* _Your instructions_
Would you write out the data below exactly, with every line intact?

——

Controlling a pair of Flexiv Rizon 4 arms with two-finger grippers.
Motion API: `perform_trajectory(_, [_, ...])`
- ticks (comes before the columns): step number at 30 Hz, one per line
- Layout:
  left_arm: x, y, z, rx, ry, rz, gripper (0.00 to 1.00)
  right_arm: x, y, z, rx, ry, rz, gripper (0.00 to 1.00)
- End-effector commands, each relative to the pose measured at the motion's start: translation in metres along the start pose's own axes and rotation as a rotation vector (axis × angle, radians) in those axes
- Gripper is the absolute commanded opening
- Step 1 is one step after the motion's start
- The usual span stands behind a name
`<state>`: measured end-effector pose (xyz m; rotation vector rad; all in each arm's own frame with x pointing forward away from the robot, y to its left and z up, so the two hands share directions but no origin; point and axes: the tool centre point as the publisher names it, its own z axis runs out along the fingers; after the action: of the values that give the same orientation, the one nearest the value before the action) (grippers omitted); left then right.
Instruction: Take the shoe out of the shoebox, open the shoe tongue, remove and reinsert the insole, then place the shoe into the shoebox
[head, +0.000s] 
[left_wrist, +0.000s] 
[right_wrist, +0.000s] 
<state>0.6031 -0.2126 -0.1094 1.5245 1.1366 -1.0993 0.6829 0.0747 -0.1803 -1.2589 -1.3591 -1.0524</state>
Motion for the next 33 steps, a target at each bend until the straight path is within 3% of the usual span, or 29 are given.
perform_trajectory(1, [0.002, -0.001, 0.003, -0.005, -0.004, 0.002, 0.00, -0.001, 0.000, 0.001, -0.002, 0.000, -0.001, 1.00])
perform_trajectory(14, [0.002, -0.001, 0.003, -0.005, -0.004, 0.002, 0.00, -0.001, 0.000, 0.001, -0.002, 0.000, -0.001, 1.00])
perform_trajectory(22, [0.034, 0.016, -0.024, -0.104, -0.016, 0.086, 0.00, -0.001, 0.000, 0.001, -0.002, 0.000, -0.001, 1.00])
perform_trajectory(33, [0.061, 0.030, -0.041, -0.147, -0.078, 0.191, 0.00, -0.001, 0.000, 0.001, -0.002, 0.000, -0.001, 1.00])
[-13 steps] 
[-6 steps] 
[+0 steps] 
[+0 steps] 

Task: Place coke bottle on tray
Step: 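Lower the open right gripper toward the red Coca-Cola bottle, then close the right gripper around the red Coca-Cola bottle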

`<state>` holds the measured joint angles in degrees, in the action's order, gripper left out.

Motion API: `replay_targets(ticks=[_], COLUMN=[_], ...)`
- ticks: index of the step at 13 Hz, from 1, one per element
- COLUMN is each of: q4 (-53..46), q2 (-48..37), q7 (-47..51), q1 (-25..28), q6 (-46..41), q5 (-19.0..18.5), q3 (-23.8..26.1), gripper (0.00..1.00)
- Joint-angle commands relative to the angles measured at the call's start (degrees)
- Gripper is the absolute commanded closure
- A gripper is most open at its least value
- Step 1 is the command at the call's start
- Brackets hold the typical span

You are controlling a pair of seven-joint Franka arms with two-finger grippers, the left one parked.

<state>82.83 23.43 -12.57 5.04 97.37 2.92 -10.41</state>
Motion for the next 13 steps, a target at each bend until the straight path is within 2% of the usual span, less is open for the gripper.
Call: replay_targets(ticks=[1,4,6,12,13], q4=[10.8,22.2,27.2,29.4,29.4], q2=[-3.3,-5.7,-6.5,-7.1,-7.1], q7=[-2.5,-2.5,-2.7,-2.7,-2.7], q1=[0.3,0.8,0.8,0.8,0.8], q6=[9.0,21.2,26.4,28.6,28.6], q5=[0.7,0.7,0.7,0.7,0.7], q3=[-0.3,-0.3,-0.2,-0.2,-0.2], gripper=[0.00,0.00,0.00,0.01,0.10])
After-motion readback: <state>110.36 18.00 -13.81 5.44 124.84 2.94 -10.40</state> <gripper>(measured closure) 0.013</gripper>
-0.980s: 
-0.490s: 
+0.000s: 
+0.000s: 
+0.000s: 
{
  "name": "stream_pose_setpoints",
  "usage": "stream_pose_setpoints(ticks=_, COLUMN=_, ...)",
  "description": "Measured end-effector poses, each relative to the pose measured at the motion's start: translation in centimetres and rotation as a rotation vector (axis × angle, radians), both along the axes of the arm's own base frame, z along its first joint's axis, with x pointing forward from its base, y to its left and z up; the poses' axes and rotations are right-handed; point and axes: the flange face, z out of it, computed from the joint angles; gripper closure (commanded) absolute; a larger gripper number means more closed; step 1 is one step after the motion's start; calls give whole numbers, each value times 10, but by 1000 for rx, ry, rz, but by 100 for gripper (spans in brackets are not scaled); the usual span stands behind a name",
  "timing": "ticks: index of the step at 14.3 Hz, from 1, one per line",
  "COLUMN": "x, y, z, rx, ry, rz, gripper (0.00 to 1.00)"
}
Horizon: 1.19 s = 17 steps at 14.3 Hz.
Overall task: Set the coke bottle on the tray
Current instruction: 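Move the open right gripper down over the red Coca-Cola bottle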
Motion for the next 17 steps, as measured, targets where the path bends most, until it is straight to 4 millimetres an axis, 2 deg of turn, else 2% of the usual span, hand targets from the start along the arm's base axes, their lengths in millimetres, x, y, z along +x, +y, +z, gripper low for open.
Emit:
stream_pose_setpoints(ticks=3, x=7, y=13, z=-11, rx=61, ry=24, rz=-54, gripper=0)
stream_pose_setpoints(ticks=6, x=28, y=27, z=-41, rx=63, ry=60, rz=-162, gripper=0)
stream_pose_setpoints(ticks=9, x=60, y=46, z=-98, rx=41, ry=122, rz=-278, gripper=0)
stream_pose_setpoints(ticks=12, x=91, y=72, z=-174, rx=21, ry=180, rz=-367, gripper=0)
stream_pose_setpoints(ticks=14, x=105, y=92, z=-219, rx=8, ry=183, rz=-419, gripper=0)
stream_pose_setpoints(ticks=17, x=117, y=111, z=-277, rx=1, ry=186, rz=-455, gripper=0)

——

* _Answer area_
Controlling a pair of Flexiv Rizon 4 arms with two-finger grippers.
Motion API: `perform_trajectory(_, [_, ...])`
- ticks (comes before the columns): step number at 30 Hz, one per line
- Layout:
  left_arm: x, y, z, rx, ry, rz, gripper (0.00 to 1.00)
  right_arm: x, y, z, rx, ry, rz, gripper (0.00 to 1.00)
- End-effector commands, each relative to the pose measured at the motion's start: translation in metres along the start pose's own axes and rotation as a rotation vector (axis × angle, radians) in those axes
- Gripper is the absolute commanded opening
- Step 1 is one step after the motion's start
- The usual span stands behind a name
`<state>`: measured end-effector pose (xyz m; rotation vector rad; all in each arm's own frame with x pointing forward away from the robot, y to its left and z up, so the two hands share directions but no origin; point and axes: the tool centre point as the publisher names it, its own z axis runs out along the fingers; after the action: of the values that give the same orientation, the one nearest the value before the action) (grippers omitted); left then right.
Instruction: Take the shoe out of the shoebox, open the shoe tongue, remove and reinsert the insole, then place the shoe into the shoebox
[head, +0.000s] 
[left_wrist, +0.000s] 
[right_wrist, +0.000s] 
<state>0.6031 -0.2126 -0.1094 1.5245 1.1366 -1.0993 0.6829 0.0747 -0.1803 -1.2589 -1.3591 -1.0524</state>
Motion for the next 33 steps, a target at each bend until the straight path is within 3% of the usual span, or 29 are given.
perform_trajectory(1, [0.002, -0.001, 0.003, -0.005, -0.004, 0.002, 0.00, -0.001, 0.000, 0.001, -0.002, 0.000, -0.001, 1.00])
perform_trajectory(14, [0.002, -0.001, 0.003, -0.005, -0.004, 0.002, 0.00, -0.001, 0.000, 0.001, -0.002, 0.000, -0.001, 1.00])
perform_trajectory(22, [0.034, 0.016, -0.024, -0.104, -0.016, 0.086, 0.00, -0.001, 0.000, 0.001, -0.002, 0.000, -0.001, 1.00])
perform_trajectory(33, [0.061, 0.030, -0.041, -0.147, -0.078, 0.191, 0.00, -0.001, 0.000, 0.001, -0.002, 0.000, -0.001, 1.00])
[-13 steps] 
[-6 steps] 
[+0 steps] 
[+0 steps] 

Task: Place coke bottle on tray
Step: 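Lower the open right gripper toward the red Coca-Cola bottle, then close the right gripper around the red Coca-Cola bottle
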
`<state>` holds the measured joint angles in degrees, in the action's order, gripper left out.

Motion API: `replay_targets(ticks=[_], COLUMN=[_], ...)`
- ticks: index of the step at 13 Hz, from 1, one per element
- COLUMN is each of: q4 (-53..46), q2 (-48..37), q7 (-47..51), q1 (-25..28), q6 (-46..41), q5 (-19.0..18.5), q3 (-23.8..26.1), gripper (0.00..1.00)
- Joint-angle commands relative to the angles measured at the call's start (degrees)
- Gripper is the absolute commanded closure
- A gripper is most open at its least value
- Step 1 is the command at the call's start
- Brackets hold the typical span

You are controlling a pair of seven-joint Franka arms with two-finger grippers, the left one parked.

<state>82.83 23.43 -12.57 5.04 97.37 2.92 -10.41</state>
Motion for the next 13 steps, a target at each bend until the straight path is within 2% of the usual span, less is open for the gripper.
Call: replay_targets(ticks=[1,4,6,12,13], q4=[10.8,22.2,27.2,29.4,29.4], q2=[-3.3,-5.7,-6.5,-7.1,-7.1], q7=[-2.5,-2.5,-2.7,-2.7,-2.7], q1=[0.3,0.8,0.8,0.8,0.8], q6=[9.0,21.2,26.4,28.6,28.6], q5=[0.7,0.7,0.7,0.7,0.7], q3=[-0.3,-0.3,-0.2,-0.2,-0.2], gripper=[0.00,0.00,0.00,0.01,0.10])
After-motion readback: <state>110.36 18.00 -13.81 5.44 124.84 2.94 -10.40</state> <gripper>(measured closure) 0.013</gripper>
-0.980s: 
-0.490s: 
+0.000s: 
+0.000s: 
+0.000s: 
{
  "name": "stream_pose_setpoints",
  "usage": "stream_pose_setpoints(ticks=_, COLUMN=_, ...)",
  "description": "Measured end-effector poses, each relative to the pose measured at the motion's start: translation in centimetres and rotation as a rotation vector (axis × angle, radians), both along the axes of the arm's own base frame, z along its first joint's axis, with x pointing forward from its base, y to its left and z up; the poses' axes and rotations are right-handed; point and axes: the flange face, z out of it, computed from the joint angles; gripper closure (commanded) absolute; a larger gripper number means more closed; step 1 is one step after the motion's start; calls give whole numbers, each value times 10, but by 1000 for rx, ry, rz, but by 100 for gripper (spans in brackets are not scaled); the usual span stands behind a name",
  "timing": "ticks: index of the step at 14.3 Hz, from 1, one per line",
  "COLUMN": "x, y, z, rx, ry, rz, gripper (0.00 to 1.00)"
}
Horizon: 1.19 s = 17 steps at 14.3 Hz.
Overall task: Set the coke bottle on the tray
Current instruction: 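Move the open right gripper down over the red Coca-Cola bottle
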Motion for the next 17 steps, as measured, targets where the path bends most, until it is straight to 4 millimetres an axis, 2 deg of turn, else 2% of the usual span, hand targets from the start along the arm's base axes, their lengths in millimetres, x, y, z along +x, +y, +z, gripper low for open.
Emit:
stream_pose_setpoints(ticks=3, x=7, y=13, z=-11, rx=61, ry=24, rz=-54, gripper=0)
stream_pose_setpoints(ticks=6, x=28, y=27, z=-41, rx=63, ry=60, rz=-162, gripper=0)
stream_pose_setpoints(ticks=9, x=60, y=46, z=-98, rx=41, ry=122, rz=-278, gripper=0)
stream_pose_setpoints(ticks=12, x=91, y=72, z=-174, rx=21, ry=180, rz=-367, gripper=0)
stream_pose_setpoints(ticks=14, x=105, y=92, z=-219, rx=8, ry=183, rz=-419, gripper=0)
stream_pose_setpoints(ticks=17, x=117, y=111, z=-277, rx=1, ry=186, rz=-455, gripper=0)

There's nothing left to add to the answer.